Kevin: Then after a while, it turned into something fun because it got from where it was just informative to it got to be a little bit fun, where one of the team members decided to buy a giant two buckets of Kentucky Fried Chicken for everybody, and then it became, “Hey, hey, next Tuesday is the chicken train,” and they’d send messages around. They were just having fun with this idea of, “Hey, that chicken was great.” Then it was like, “Oh, now I’m looking forward to this time together with the team.” What developed there was this kind of crosstalk, where one of the team members was especially good at SQL and another couple of them were really good at the different coding languages they were using in the IDE. So sometimes, they’d lean across the table as they watched a video with finger licking goodness all over their fingers and one of them would say, “Hey, you know, I don’t think that would work in our environment because we do XYZ,” and the other person might say, “Oh, well counterpoint, if we changed how we’re recording this in Microsoft Team Foundation Server, we might be able to get away with it.”

Kevin: So what happened was the manager couldn’t tell if the person was BSing them on some highly technical point of Angular or Node.js, but the way the team worked together, everybody was kind of cooperatively coming to conclusions and coming to consensus that way.

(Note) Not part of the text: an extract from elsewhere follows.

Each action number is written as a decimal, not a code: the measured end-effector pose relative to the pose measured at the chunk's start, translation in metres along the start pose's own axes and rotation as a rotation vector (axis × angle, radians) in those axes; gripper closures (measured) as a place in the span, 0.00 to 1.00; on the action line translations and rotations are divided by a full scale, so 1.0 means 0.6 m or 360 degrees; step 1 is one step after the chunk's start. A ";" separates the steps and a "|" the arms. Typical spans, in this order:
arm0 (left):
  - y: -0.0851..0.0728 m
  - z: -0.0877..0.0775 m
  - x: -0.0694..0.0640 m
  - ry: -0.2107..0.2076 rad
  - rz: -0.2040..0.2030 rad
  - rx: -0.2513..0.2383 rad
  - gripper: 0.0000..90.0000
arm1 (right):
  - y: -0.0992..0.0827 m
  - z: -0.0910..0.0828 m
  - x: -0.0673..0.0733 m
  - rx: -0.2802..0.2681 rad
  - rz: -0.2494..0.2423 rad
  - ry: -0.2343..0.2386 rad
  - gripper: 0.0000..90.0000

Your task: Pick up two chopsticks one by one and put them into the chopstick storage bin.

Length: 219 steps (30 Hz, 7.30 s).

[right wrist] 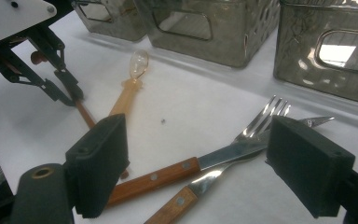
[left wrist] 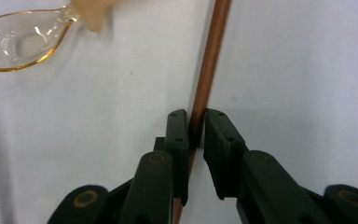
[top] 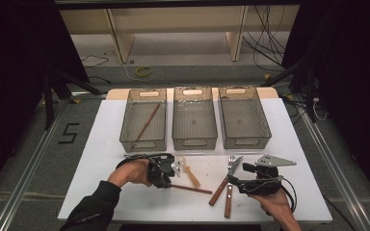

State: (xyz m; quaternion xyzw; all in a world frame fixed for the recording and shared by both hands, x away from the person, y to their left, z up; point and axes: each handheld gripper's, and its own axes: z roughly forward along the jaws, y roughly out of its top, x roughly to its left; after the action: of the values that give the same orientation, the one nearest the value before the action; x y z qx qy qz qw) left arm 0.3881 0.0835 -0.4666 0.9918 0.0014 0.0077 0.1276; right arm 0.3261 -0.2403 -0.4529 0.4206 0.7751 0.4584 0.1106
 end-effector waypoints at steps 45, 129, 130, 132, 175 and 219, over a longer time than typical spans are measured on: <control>0.005 0.000 -0.017 0.0018 0.0033 0.0104 0.93 | 0.000 0.000 -0.002 0.0001 0.0014 0.0001 0.24; -0.085 -0.225 0.135 0.0461 -0.0974 -0.0719 0.94 | 0.000 0.001 -0.003 -0.0005 0.0017 0.0003 0.24; -0.085 -0.226 0.138 0.0463 -0.0974 -0.0710 0.94 | 0.000 0.001 -0.003 -0.0005 0.0017 0.0004 0.24; -0.087 -0.228 0.143 0.0473 -0.0987 -0.0712 0.94 | 0.000 0.001 -0.003 -0.0006 0.0018 0.0004 0.24; -0.153 -0.204 0.217 0.0687 -0.1340 -0.0837 0.94 | -0.001 -0.001 -0.004 -0.0011 0.0021 0.0006 0.24; -0.194 -0.143 0.218 0.0626 -0.1476 -0.0819 0.93 | -0.001 -0.001 -0.001 -0.0004 0.0022 0.0006 0.24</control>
State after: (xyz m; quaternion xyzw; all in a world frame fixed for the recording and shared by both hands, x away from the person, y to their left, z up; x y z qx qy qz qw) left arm 0.5175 0.2186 -0.4112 0.8042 0.4588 0.1356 0.3527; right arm 0.3260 -0.2413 -0.4535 0.4251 0.7717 0.4610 0.1065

So if the manager said, “Can we get this done by next Tuesday for this emergency request?” The team together would say, “Well, no, I don’t think so,” and then somebody else on the other side of the table would say, “Well, yeah we could, but we would have to not do any work on this and such part that we’ve been tasked with.” The team leader could say, “Oh you know what? I can make that happen. Let me talk to the boss further up the chain.”

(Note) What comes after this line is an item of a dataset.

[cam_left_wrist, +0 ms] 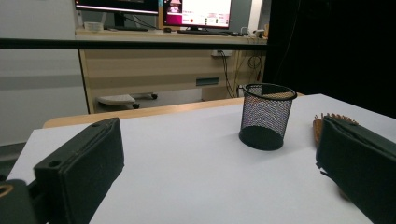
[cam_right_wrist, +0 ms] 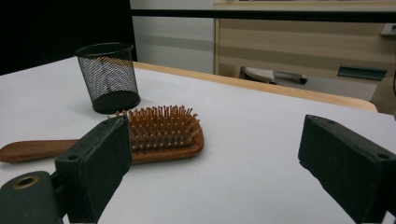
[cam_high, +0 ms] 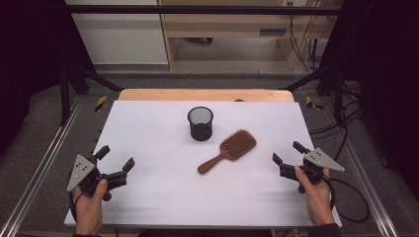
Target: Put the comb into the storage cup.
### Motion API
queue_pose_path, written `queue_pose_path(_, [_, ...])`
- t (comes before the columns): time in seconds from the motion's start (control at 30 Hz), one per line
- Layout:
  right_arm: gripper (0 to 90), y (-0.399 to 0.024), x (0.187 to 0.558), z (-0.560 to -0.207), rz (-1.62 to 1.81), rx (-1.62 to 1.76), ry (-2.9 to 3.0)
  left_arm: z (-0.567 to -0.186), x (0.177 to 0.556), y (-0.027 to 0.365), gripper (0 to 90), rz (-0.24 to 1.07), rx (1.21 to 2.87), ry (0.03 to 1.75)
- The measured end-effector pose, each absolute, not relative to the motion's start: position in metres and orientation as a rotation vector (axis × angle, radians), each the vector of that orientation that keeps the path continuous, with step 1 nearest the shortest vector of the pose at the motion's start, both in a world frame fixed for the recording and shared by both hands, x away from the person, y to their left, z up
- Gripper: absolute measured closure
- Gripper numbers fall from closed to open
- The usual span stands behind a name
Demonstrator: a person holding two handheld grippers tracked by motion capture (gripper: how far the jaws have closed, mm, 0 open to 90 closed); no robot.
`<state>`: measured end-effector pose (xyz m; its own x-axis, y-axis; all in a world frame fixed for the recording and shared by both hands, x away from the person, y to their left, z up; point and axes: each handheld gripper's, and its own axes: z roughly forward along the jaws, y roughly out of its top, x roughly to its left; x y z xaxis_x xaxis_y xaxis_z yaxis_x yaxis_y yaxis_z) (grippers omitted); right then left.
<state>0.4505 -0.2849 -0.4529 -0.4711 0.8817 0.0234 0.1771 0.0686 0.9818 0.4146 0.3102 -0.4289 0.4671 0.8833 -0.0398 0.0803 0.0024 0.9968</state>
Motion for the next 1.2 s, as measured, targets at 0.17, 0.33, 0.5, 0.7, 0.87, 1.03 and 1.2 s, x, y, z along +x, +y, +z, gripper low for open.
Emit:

Leon: Right. I mean like all relationships, a good marriage, et cetera, et cetera, communication is the key. I would also say that what you’re talking about is a level of trust. People talk about trust all the time. You have to trust them, you have to trust them, but there comes a point where functionally what does that I mean, do I trust them? Do I trust them to hold me dangling over a building? I mean that’s not really part of my job description typically. So what does that mean, and you hit upon something which was that within a team, there is trust not only that people’s strengths will be acknowledged, but also that their gaps, if you want to call them weaknesses, will be respected. Meaning that if you can trust that you’re able to say, “I’m actually not good at that.” And that it will be respected if somebody says, “I’m not good at that and I don’t want to get good at that. That’s not something that I’m interested in.” Versus somebody who says, “I’m really not good at that. I’d like to improve and I’d love all the resources you can give me to get better at it.”

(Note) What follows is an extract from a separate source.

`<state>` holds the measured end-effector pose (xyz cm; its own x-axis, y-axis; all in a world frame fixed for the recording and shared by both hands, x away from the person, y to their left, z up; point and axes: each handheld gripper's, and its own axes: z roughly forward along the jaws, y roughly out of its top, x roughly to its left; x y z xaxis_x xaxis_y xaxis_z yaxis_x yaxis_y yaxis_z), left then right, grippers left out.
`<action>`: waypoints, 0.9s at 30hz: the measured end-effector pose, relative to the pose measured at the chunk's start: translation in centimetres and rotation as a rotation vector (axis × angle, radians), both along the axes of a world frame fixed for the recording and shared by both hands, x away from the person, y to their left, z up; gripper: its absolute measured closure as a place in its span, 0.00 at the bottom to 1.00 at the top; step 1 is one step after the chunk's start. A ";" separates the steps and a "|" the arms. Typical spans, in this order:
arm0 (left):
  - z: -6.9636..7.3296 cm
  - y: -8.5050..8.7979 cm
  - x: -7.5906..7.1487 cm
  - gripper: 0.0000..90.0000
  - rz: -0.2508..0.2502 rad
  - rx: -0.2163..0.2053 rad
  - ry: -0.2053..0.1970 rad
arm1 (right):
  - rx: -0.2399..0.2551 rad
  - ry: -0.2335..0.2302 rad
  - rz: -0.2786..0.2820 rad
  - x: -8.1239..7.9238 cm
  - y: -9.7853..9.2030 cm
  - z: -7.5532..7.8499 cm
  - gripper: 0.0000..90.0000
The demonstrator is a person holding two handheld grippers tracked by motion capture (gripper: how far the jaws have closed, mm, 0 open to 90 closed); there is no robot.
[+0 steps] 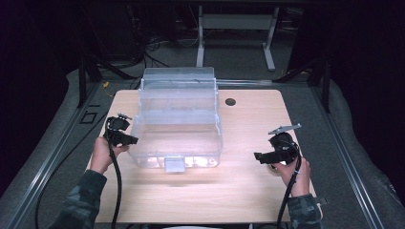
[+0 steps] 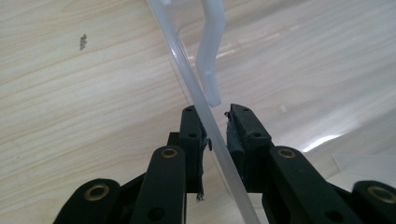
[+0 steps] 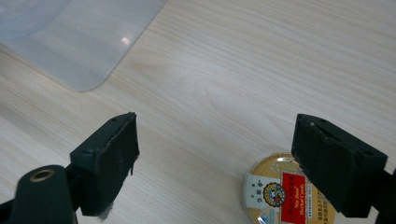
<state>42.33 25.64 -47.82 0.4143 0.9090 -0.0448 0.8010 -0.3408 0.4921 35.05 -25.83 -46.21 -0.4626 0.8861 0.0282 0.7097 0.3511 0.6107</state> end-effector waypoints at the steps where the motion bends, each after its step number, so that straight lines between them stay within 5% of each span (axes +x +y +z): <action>1: 0.0 -0.3 0.0 0.84 -0.004 0.003 0.000 | 0.000 -0.002 0.003 0.1 0.1 0.2 0.16; 14: 0.1 -4.6 0.0 0.80 -0.090 0.019 0.020 | 0.012 -0.030 0.039 1.9 1.8 1.7 0.19; 22: 0.1 -6.2 0.2 0.78 -0.128 -0.015 0.030 | 0.070 -0.050 0.097 3.8 3.9 2.3 0.23; 27: 0.1 -7.1 0.3 0.78 -0.145 -0.016 0.032 | 0.010 0.010 0.090 5.3 5.3 1.2 0.33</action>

Leon: Either one of those statements should be perfectly okay for somebody on the team to say is that, “I really don’t want to ever touch the financial systems. It’s just not my thing. I know it’s a database, I know it is. But there’s enough particularities about it that I’m not good,” and trust within the team is that people can bring their whole selves and won’t be dinged for it in some way along the way, that somebody will say, “I’m not going to keep assigning these to you because I know you hate them,” or whatever it is. I think that that’s important, and having an environment where those things occur means that a manager can trust that the team isn’t going to BS them to cover their own butt or to cover their own perceived inadequacies.

Kevin: That is a fantastic insight and I am just really impressed with that insight to be honest with you because that is in fact what I’ve seen great managers do. I’ve done that in my own management positions where I had to manage teams and I say had to because I don’t love it, I am good at it, I can succeed as a manager, but that’s not my favorite thing to do. But I’ll tell you what, you really encapsulated that really well, Leon. The recognition that some people are great at one thing and not so good at another and I as your teammate want to see you succeed. So if I’m good at something and you’re not, I’ll step up and I know that you would do the same for me. So that is a really winning combination.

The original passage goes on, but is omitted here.